A team at Berkeley Artificial Intelligence Research (BAIR) has created "Visual Haystacks" (VHS), a benchmark to test AI models' ability to process high volumes of images. The test includes about 1,000 binary question-answer pairs, with each set containing between 1 and 10,000 images.
The benchmark consists of two tasks: In the "single-needle" task, only one relevant "needle" image is hidden in the "haystack" of images. In the "multi-needle" task, there are two to five relevant images. Questions ask if a specific object appears in one, all, or any of the relevant images.
The researchers tested various models, including open-source and proprietary ones like LLaVA-v1.5, GPT-4o, Claude 3 Opus, and Gemini-v1.5-pro. They also used a baseline model that generates captions with LLaVA and then answers questions based on text using Llama 3.
Results show that models struggle to filter out irrelevant visual information. Their performance on the single-needle task drops significantly as the number of images increases.

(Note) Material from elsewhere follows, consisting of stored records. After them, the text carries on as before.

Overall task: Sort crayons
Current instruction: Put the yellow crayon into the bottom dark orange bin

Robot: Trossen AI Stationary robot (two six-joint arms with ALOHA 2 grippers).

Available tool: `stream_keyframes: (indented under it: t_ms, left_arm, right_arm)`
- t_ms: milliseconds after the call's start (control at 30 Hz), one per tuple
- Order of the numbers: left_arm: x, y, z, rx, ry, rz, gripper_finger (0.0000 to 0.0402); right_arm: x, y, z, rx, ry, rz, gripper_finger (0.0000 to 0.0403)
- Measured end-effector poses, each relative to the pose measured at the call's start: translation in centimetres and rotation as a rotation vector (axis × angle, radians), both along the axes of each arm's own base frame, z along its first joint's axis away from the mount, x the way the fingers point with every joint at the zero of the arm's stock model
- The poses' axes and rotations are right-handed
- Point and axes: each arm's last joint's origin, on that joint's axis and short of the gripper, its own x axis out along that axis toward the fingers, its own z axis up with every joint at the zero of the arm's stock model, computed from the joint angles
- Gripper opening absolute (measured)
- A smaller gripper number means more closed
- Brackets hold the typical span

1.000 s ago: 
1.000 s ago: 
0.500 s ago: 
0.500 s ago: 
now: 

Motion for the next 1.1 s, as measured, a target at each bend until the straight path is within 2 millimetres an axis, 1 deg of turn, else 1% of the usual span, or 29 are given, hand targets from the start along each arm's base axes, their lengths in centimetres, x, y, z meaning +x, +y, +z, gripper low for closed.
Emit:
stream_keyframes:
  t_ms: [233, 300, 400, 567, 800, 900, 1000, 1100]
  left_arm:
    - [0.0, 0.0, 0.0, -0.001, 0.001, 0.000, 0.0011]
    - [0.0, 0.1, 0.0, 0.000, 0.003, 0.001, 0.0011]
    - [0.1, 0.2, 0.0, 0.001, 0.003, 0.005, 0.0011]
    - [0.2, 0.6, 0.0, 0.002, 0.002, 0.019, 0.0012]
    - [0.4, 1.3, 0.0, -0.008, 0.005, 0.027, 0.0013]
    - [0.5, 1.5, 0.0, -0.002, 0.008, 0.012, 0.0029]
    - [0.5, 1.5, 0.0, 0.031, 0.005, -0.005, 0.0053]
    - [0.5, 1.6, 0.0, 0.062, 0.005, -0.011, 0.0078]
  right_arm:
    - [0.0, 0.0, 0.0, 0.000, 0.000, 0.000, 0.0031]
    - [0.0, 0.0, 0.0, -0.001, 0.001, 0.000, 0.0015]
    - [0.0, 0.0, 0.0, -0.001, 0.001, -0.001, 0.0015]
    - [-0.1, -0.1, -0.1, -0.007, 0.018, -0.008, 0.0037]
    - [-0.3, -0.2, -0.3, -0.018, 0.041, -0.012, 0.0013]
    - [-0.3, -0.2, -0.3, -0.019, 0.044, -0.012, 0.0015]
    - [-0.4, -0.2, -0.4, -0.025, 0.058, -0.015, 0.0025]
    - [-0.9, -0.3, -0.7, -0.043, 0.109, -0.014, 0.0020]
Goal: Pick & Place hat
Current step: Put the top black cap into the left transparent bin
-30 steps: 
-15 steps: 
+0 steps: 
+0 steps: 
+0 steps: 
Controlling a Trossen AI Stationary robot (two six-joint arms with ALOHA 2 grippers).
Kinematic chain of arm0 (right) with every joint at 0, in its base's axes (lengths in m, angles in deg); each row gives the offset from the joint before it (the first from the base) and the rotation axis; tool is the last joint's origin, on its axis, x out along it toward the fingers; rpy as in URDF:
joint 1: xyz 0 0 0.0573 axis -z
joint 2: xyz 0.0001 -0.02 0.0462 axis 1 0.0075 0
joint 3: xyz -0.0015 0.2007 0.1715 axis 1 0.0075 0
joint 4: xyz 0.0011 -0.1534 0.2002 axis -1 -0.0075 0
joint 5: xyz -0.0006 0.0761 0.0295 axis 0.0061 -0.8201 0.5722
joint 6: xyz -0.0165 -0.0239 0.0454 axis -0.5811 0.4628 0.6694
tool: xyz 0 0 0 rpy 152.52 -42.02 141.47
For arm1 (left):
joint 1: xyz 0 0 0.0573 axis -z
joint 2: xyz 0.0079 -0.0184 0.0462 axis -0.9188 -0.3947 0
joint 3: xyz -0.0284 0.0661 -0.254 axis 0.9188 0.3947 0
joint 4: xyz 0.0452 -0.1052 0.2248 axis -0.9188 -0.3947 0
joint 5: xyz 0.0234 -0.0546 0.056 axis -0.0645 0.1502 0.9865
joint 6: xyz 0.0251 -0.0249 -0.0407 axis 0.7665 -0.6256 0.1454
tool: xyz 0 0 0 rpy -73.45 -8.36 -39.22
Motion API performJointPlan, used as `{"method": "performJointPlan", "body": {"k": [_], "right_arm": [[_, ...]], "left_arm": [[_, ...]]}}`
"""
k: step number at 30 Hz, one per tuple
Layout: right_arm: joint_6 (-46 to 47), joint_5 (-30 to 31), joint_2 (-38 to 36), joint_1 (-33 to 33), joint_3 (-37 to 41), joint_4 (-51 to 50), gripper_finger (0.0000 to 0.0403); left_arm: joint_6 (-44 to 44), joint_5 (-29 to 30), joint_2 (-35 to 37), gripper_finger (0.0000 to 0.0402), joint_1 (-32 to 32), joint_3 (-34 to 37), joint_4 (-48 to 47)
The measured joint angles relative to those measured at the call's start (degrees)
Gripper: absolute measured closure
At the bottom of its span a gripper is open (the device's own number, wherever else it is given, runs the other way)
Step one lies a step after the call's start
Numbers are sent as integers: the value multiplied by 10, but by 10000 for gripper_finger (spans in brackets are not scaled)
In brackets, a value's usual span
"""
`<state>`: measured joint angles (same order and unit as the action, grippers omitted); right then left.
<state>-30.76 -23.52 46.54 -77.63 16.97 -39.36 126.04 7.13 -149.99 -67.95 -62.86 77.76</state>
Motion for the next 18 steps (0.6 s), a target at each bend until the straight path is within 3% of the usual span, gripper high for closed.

Interestingly, simple two-stage approaches (generating captions first, then evaluating with a language model) outperform all tested LMMs on the multi-needle task. This suggests that LMMs have difficulty processing information from multiple images, which again calls into question the current advantages of large context windows.
The models are also very sensitive to image position in the sequence. If the relevant image is in the middle, performance is much worse than if it's at the beginning or end.

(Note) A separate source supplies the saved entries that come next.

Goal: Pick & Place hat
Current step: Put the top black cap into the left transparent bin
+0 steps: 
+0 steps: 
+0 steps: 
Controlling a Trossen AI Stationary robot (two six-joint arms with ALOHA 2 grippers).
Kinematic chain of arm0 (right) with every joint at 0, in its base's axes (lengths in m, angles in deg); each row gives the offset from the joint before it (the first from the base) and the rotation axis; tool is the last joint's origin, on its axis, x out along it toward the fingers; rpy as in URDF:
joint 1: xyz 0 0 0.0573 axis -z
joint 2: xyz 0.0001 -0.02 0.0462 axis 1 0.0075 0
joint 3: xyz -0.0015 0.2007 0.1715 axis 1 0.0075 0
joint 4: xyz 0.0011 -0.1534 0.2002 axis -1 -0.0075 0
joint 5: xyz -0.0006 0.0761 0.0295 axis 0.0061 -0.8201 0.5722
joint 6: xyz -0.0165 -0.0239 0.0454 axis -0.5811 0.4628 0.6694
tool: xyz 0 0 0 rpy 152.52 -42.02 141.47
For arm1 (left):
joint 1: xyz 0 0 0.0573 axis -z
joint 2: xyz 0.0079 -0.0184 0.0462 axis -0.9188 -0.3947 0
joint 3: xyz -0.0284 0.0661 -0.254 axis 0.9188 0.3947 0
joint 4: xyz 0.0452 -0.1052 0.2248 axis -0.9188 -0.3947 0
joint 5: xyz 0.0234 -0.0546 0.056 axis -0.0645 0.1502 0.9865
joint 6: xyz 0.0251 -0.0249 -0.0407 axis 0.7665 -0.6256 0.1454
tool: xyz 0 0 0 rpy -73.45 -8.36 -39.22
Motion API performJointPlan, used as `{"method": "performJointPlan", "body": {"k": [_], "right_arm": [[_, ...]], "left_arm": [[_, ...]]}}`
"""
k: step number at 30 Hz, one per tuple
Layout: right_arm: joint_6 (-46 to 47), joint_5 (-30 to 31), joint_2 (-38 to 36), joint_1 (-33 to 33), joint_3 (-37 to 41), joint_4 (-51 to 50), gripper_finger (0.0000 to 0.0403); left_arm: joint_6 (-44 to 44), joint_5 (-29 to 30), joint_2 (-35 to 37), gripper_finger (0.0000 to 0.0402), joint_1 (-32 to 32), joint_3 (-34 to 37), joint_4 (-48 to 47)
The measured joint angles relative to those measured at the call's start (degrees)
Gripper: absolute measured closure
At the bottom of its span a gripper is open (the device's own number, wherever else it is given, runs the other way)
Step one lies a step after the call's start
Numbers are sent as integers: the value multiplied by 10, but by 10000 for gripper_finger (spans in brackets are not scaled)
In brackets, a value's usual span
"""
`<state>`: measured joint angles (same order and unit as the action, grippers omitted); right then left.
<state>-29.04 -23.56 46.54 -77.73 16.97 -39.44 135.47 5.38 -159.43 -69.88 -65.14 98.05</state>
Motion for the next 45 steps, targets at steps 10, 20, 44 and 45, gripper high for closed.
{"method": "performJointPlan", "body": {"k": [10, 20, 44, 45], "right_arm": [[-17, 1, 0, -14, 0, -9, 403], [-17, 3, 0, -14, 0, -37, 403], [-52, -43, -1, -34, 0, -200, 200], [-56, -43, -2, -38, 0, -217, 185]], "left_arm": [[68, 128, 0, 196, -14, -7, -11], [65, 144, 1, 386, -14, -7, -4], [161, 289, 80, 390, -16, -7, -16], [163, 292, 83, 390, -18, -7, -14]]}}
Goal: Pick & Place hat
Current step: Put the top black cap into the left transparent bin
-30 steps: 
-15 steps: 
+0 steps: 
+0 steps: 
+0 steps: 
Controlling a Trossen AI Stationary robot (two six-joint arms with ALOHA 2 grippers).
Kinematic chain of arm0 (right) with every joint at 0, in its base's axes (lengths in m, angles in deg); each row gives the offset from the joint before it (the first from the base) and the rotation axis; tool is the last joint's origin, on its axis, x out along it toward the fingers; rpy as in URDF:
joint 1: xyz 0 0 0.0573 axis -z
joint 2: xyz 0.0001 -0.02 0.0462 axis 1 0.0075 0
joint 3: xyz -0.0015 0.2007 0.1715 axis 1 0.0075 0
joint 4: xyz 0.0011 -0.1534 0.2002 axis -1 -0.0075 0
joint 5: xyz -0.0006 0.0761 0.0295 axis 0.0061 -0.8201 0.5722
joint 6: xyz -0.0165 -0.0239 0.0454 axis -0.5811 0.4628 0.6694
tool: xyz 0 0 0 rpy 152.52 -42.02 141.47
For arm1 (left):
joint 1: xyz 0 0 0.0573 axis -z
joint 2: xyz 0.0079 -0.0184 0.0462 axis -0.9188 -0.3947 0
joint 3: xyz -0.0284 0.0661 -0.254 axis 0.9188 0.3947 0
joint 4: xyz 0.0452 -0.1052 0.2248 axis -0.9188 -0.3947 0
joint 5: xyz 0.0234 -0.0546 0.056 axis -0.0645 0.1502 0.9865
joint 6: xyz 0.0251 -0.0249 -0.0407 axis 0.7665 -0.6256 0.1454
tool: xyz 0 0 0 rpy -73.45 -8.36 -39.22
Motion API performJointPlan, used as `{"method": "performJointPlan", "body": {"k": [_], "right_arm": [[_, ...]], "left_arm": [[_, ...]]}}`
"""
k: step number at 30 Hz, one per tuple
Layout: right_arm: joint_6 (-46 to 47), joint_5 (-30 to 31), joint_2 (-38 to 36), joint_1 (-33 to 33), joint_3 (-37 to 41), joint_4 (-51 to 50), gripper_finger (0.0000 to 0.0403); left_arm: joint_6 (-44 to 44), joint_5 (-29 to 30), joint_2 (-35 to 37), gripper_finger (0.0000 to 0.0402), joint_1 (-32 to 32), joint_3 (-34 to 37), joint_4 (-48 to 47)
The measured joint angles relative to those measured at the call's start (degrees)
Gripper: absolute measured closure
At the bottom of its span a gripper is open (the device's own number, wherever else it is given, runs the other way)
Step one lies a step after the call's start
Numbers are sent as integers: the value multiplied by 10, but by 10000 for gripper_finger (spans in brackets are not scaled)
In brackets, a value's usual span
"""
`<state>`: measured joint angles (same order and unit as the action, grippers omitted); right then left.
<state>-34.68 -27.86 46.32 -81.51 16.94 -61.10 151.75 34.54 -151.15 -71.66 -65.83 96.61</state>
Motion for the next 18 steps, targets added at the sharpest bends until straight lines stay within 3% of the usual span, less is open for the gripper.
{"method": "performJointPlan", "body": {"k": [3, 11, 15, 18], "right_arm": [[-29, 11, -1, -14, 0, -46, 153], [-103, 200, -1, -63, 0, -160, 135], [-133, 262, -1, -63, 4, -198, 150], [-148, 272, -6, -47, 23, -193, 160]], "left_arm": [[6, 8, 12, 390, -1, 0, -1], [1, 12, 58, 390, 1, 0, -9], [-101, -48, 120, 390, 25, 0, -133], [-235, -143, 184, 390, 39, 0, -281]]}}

This mirrors the "lost in the middle" phenomenon seen in language processing, where models focus on the start and end of a document while more or less ignoring the middle. LLMs also have a problem drawing meaningful conclusions from large amounts of text, according to a recent study.

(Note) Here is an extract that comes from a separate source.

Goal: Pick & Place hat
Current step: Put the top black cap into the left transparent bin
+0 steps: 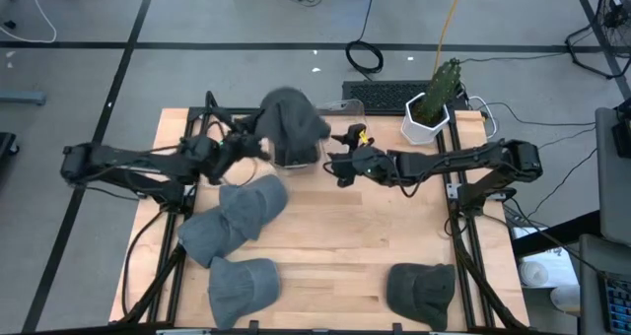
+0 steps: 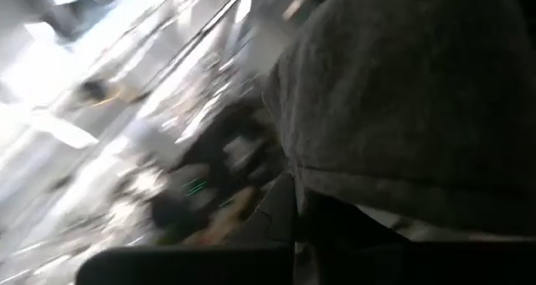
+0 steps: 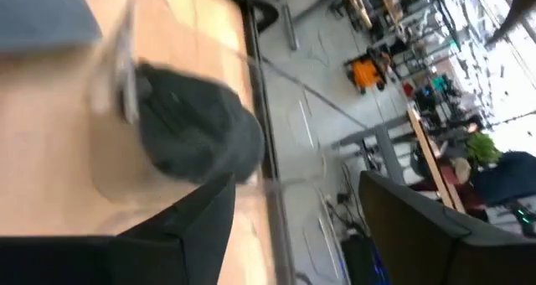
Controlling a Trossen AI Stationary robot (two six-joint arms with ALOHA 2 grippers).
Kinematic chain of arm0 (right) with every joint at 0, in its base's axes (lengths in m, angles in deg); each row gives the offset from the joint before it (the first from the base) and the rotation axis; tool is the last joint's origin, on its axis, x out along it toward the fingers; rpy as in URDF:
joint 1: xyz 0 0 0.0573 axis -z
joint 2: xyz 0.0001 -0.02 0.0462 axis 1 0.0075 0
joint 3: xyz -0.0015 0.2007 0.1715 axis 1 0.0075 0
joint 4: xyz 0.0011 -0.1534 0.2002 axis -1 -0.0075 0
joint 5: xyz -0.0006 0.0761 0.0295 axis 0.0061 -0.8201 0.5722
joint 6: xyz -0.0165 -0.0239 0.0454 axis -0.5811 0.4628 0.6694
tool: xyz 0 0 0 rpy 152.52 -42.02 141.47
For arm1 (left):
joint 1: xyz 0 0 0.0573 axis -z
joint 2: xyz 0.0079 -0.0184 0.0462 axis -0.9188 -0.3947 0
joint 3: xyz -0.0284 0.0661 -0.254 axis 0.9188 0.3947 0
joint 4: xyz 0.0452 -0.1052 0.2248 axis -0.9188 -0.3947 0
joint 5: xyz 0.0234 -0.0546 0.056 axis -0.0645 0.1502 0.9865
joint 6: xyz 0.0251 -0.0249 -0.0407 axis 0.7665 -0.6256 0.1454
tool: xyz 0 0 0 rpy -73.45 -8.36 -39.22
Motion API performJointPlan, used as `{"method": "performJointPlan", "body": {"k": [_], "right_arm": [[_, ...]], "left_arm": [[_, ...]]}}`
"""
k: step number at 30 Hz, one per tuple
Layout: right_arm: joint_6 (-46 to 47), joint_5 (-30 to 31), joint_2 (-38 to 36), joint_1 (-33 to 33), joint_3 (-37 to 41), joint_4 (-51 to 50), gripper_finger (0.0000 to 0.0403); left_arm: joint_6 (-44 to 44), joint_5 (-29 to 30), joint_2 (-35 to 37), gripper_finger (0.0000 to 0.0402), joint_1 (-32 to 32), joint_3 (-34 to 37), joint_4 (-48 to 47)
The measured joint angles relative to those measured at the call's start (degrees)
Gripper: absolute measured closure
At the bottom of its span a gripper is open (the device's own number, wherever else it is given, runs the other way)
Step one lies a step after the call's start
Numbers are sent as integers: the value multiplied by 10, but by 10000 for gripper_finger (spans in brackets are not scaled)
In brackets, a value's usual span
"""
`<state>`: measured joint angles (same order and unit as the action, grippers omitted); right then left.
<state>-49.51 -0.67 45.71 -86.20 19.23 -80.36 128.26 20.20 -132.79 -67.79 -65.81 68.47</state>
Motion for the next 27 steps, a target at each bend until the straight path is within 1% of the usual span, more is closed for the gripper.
{"method": "performJointPlan", "body": {"k": [2, 4, 6, 8, 9, 11, 13, 16, 19, 20, 22, 25, 27], "right_arm": [[-8, -1, -7, 12, 9, 12, 165], [-20, -2, -9, 22, 16, 47, 169], [-36, -5, -10, 29, 24, 67, 172], [-43, -43, -11, 31, 27, 90, 175], [-39, -68, -13, 31, 28, 106, 176], [-37, -119, -14, 29, 32, 139, 178], [-55, -156, -13, 22, 44, 176, 179], [-114, -207, -12, 12, 61, 250, 179], [-202, -244, -13, 5, 73, 314, 181], [-225, -247, -13, 4, 78, 335, 181], [-245, -264, -12, 2, 84, 374, 181], [-249, -316, -13, 0, 84, 418, 180], [-262, -334, -13, -4, 85, 444, 180]], "left_arm": [[-75, -70, 35, 390, 4, 0, -84], [-130, -135, 64, 390, 5, 0, -141], [-173, -208, 90, 390, 4, 0, -163], [-197, -273, 115, 390, 3, 0, -169], [-202, -295, 125, 390, 3, 0, -167], [-207, -327, 146, 390, 2, 0, -170], [-214, -352, 165, 390, 2, 0, -170], [-237, -390, 188, 390, -2, 0, -178], [-264, -404, 202, 390, -9, 0, -200], [-276, -413, 205, 390, -12, 0, -204], [-303, -450, 207, 390, -18, 0, -208], [-329, -512, 195, 390, -24, 0, -211], [-338, -534, 184, 390, -27, 0, -213]]}}
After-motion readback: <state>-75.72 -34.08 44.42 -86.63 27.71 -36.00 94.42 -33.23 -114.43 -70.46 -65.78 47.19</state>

To address these issues, the BAIR team developed MIRAGE (Multi-Image Retrieval Augmented Generation), an image processing-optimized RAG system. MIRAGE compresses visual tokens, allowing for more images in the same context lengths, a retriever trained in-line with the LLM fine-tuning to filter irrelevant images, and is trained on multi-image reasoning data. This approach achieves better results on both VHs and more complex visual question-answering tasks.
The researchers recommend that future LMM projects use the Visual Haystacks framework to identify and fix potential weaknesses before deployment, adding that multi-image question answering is an important step toward artificial general intelligence (AGI). The benchmark is available on GitHub.